__Try it__
Check every line of the entries for "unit", and copy the lines that hold it.

[Dataset excerpts]
──────────────────────────────

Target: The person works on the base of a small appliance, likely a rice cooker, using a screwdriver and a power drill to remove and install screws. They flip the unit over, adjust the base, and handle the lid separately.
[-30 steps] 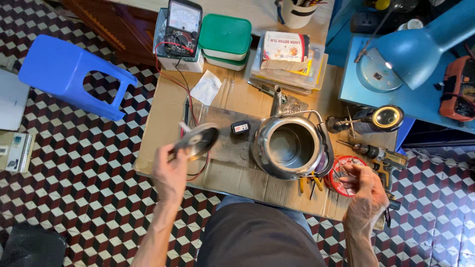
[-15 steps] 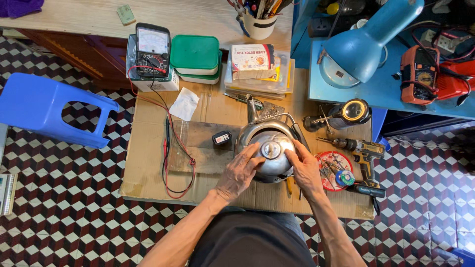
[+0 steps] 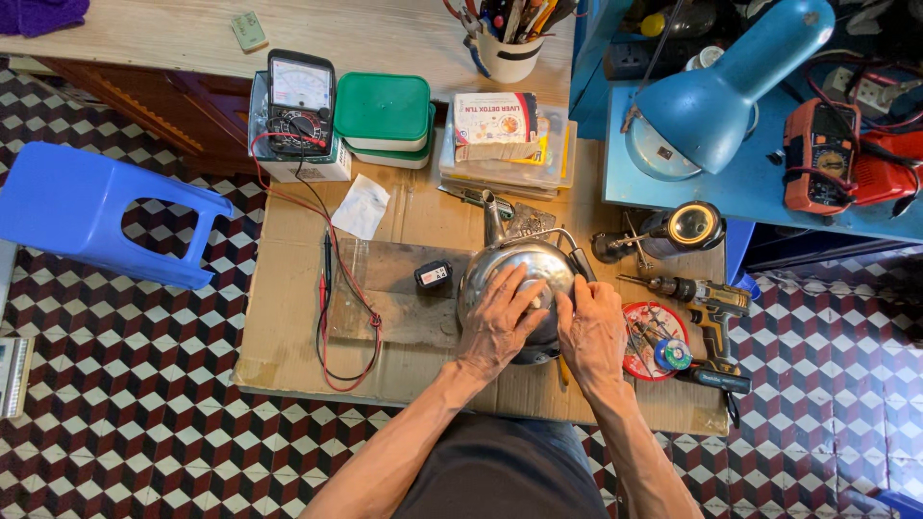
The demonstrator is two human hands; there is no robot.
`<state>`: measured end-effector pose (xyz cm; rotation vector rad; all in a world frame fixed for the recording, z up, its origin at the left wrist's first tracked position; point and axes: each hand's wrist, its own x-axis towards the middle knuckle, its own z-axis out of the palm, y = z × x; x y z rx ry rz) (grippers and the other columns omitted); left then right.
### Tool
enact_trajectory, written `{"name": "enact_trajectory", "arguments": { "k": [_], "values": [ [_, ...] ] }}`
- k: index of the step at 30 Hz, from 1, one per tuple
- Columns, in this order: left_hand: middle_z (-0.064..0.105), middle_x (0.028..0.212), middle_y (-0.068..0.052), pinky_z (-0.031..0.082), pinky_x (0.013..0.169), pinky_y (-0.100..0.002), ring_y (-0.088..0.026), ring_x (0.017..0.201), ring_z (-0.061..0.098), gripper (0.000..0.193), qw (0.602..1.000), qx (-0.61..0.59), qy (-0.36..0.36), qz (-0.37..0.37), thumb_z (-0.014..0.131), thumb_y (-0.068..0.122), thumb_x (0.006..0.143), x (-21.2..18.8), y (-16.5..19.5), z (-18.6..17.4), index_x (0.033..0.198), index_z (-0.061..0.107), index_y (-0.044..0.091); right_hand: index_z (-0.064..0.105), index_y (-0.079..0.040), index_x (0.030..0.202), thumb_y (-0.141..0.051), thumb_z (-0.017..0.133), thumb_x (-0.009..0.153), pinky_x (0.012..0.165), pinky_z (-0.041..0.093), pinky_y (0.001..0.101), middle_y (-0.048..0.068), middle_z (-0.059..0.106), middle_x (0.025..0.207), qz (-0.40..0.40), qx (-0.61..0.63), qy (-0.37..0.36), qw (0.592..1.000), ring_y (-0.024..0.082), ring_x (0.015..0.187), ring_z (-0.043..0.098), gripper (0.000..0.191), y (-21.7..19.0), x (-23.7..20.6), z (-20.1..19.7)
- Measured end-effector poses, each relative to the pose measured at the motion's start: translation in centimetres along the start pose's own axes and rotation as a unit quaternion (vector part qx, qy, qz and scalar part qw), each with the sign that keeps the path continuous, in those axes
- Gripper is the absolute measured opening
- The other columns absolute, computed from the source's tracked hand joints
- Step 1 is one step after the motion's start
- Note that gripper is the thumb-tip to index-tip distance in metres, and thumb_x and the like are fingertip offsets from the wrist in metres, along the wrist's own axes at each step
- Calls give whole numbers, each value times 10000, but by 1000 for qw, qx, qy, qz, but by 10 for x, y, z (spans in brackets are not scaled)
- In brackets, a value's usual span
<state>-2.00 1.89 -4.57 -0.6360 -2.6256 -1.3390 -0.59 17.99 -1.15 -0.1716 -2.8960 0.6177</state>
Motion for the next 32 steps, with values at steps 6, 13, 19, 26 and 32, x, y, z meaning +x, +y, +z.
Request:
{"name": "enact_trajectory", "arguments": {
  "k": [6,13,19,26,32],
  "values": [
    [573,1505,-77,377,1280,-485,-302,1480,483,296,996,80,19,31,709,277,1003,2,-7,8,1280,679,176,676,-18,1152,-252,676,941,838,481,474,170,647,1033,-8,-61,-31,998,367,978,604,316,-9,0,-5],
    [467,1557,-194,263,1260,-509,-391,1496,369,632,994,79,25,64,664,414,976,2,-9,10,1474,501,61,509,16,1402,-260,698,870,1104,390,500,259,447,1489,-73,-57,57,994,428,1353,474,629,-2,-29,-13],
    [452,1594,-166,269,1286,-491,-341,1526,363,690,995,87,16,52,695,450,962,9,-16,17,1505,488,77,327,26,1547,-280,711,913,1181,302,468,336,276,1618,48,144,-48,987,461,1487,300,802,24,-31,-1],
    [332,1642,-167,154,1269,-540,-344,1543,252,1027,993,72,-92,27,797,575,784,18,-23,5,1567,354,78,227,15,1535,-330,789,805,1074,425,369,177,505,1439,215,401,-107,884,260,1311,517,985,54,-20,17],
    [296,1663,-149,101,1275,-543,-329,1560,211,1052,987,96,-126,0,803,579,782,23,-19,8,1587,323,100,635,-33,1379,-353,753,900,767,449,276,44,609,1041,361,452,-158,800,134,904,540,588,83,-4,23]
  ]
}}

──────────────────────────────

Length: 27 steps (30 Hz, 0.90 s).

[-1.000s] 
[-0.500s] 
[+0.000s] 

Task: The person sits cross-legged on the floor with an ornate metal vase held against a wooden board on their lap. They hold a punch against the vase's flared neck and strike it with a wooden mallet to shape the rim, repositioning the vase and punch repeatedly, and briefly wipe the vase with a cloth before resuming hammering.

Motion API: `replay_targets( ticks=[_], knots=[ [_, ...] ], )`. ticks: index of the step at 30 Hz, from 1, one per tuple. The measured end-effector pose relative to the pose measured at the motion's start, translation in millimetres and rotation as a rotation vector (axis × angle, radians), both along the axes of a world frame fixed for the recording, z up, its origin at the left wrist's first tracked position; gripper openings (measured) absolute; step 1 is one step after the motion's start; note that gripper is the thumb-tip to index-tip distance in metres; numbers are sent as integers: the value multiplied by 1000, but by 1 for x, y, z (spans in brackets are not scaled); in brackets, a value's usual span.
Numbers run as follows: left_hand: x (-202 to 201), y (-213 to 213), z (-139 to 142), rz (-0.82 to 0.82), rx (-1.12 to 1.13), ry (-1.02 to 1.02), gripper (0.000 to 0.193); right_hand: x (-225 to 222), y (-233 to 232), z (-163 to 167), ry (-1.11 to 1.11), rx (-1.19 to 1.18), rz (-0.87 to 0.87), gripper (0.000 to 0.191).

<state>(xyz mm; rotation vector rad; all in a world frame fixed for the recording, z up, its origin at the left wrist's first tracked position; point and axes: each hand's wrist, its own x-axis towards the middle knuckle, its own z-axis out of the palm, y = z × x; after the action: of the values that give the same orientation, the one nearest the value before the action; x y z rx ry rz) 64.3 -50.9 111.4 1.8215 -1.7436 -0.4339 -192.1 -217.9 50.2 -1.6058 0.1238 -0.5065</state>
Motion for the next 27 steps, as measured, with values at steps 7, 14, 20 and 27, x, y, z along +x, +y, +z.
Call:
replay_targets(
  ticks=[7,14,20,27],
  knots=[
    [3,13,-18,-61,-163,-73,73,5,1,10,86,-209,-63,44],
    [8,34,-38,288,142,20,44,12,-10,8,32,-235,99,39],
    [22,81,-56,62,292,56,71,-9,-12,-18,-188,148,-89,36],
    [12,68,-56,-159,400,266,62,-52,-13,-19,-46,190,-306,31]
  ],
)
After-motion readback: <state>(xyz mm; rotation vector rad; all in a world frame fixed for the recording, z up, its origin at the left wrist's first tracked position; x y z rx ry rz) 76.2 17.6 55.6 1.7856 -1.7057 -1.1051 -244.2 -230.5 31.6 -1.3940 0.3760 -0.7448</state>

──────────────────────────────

__Response__
Target: The person works on the base of a small appliance, likely a rice cooker, using a screwdriver and a power drill to remove and install screws. They flip the unit over, adjust the base, and handle the lid separately.
- Measured end-effector poses, each relative to the pose measured at the motion's start: translation in centimetres along the start pose's own axes and rotation as a unit quaternion (vector part qx, qy, qz and scalar part qw), each with the sign that keeps the path continuous, in those axes

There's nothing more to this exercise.